IRS Suffers ‘Seizure Fever,’ Agents Tell Subcommittee
Veteran employees of the Internal Revenue Service told the Senate Monday that their bosses routinely ignore orders from Washington and base promotions on the number of property seizures from delinquent taxpayers.
“Seizure Fever--Catch It” reads a sign on the door of an office in the Los Angeles district, said John Pepping, a revenue officer assigned there. Some offices offer extra time off to those who make the most seizures, he said.
“You feel like you’re working in a mental institution,” added Robert Miller of the Wheaton, Md., office.
Five IRS revenue officers with 100 years’ total service, whose chief job is collecting delinquent taxes, testified before the Senate Finance subcommittee, which oversees the IRS. The panel is considering a “taxpayers’ bill of rights” whose provisions include one making it illegal for the agency to use property seizures and revenue collections as a basis for promoting employees.
The bill has 28 sponsors in the Senate and more than 70 in the House. Sen. David Pryor (D-Ark.), chairman of the subcommittee, said the fear of the IRS is so great--even in Congress--that some senators have declined to sign the legislation, saying, “I don’t know that I want to flag myself” for an IRS audit.

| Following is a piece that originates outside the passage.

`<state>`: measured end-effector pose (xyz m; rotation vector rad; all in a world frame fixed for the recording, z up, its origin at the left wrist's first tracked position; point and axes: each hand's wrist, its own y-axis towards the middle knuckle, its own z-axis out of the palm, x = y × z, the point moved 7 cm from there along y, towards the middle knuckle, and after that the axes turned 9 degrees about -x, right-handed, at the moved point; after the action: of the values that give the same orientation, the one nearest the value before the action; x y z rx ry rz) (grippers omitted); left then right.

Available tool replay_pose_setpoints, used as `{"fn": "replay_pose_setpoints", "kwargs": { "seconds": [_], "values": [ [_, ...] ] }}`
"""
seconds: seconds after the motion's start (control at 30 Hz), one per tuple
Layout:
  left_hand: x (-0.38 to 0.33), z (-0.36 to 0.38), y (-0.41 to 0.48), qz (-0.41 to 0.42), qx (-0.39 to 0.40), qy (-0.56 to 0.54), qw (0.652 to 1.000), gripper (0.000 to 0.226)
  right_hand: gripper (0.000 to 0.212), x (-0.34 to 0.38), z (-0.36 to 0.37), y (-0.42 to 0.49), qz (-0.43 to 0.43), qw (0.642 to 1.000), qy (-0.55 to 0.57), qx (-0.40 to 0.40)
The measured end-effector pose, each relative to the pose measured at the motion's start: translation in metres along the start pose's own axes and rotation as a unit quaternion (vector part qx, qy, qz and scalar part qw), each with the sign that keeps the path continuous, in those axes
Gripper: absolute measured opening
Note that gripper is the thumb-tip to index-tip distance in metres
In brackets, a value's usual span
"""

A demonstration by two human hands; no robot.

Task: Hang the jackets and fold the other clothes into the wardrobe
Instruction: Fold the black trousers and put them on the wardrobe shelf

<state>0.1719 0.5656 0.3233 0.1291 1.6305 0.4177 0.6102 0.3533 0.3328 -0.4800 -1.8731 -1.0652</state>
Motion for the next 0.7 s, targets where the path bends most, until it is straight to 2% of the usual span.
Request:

The bill would place the burden on the IRS to prove that every tax assessment is correct; require the agency to read taxpayers their rights any time there is a dispute, and require prior notice and, in many cases, a hearing, before property is seized.
IRS Commissioner Lawrence B. Gibbs testified in April that the IRS already prohibits promoting on the basis of seizures and collections. Pryor said it is clear that the policy is not being enforced by IRS field offices.